> YOUR INSTRUCTIONS: From the line with "For full credit, report the bounding box of the grey window" to the last line of the material, both inclusive, transcribe every line exactly and nothing else.

> GIVEN INFORMATION:
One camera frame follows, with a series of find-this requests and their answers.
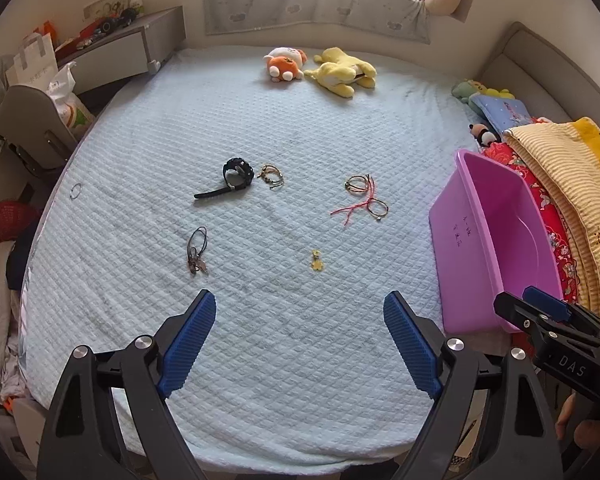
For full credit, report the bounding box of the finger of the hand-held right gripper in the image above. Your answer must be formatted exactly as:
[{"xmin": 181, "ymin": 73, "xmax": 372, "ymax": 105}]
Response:
[
  {"xmin": 522, "ymin": 285, "xmax": 571, "ymax": 319},
  {"xmin": 494, "ymin": 291, "xmax": 547, "ymax": 334}
]

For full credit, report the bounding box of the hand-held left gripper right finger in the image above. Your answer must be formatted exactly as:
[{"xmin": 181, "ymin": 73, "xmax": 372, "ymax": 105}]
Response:
[{"xmin": 382, "ymin": 290, "xmax": 564, "ymax": 480}]

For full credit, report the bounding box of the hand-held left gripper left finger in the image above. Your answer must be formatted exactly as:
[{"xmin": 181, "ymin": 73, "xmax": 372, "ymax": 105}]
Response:
[{"xmin": 37, "ymin": 288, "xmax": 217, "ymax": 480}]

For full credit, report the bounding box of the pink plastic basin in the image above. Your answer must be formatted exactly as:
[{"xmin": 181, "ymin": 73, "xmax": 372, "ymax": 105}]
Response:
[{"xmin": 428, "ymin": 149, "xmax": 566, "ymax": 334}]

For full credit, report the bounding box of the black cord keychain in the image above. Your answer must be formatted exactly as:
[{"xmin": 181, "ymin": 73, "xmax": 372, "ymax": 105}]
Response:
[{"xmin": 186, "ymin": 226, "xmax": 211, "ymax": 276}]

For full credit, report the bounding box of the brown bracelet with red cords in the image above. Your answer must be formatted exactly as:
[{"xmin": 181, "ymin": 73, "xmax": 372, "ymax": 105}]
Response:
[{"xmin": 329, "ymin": 194, "xmax": 390, "ymax": 222}]

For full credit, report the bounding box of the brown cord bracelet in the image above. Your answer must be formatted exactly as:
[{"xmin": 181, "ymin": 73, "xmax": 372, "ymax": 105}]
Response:
[{"xmin": 344, "ymin": 173, "xmax": 376, "ymax": 196}]

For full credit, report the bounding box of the black wristwatch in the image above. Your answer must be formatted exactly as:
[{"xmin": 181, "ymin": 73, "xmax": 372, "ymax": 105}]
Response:
[{"xmin": 193, "ymin": 157, "xmax": 255, "ymax": 200}]

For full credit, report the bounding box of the gold beaded bracelet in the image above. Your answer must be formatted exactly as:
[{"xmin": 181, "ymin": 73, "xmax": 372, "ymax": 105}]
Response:
[{"xmin": 257, "ymin": 163, "xmax": 286, "ymax": 190}]

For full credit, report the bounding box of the person's right hand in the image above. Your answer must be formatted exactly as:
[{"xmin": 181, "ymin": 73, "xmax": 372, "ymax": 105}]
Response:
[{"xmin": 554, "ymin": 392, "xmax": 600, "ymax": 454}]

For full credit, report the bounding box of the red printed blanket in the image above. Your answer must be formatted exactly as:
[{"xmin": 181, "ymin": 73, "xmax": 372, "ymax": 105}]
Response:
[{"xmin": 482, "ymin": 142, "xmax": 586, "ymax": 304}]

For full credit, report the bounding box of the yellow striped blanket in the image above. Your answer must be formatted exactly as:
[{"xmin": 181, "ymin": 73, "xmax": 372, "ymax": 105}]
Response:
[{"xmin": 502, "ymin": 117, "xmax": 600, "ymax": 329}]

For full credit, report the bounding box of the panda plush toy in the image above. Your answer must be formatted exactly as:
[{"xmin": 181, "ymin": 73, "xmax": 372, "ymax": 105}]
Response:
[{"xmin": 468, "ymin": 122, "xmax": 502, "ymax": 146}]

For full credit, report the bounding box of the blue printed pillow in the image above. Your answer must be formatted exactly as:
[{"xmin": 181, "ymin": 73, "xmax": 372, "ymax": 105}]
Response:
[{"xmin": 469, "ymin": 92, "xmax": 536, "ymax": 134}]

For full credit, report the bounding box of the red net ball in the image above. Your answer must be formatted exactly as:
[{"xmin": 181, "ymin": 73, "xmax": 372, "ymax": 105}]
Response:
[{"xmin": 0, "ymin": 199, "xmax": 39, "ymax": 242}]

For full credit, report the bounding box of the light blue quilted blanket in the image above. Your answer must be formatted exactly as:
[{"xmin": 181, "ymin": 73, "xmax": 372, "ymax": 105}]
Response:
[{"xmin": 19, "ymin": 46, "xmax": 511, "ymax": 473}]

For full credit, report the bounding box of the green plush toy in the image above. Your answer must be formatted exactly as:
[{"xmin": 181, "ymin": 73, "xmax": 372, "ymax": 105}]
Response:
[{"xmin": 452, "ymin": 78, "xmax": 486, "ymax": 104}]

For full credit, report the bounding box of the grey headboard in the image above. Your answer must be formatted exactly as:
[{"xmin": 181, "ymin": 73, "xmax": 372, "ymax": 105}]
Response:
[{"xmin": 479, "ymin": 22, "xmax": 600, "ymax": 132}]

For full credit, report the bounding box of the white plastic bag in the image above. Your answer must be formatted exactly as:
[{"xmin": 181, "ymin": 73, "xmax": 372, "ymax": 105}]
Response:
[{"xmin": 44, "ymin": 62, "xmax": 96, "ymax": 134}]

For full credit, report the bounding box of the grey chair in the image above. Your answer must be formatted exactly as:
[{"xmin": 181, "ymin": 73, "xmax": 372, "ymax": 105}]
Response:
[{"xmin": 0, "ymin": 54, "xmax": 81, "ymax": 172}]

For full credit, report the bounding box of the yellow plush toy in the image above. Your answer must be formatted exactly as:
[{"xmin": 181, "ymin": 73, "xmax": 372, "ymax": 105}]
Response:
[{"xmin": 303, "ymin": 47, "xmax": 378, "ymax": 99}]

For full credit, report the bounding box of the orange white plush toy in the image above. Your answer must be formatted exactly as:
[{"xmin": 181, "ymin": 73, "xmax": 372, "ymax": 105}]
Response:
[{"xmin": 264, "ymin": 46, "xmax": 310, "ymax": 84}]

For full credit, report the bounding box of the grey bedside shelf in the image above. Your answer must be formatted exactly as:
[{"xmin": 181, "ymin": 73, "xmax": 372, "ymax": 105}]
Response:
[{"xmin": 54, "ymin": 5, "xmax": 186, "ymax": 96}]

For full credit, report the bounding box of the white paper bag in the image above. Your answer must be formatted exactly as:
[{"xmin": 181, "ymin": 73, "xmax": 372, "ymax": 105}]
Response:
[{"xmin": 4, "ymin": 32, "xmax": 59, "ymax": 86}]

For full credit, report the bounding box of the grey window seat cover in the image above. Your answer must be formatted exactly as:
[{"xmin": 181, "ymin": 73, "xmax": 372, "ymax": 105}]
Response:
[{"xmin": 202, "ymin": 0, "xmax": 431, "ymax": 44}]

> WRITTEN REPLY:
For full credit, report the bounding box of the grey window seat cover in the image above. Your answer must be formatted exactly as:
[{"xmin": 181, "ymin": 73, "xmax": 372, "ymax": 105}]
Response:
[{"xmin": 202, "ymin": 0, "xmax": 431, "ymax": 44}]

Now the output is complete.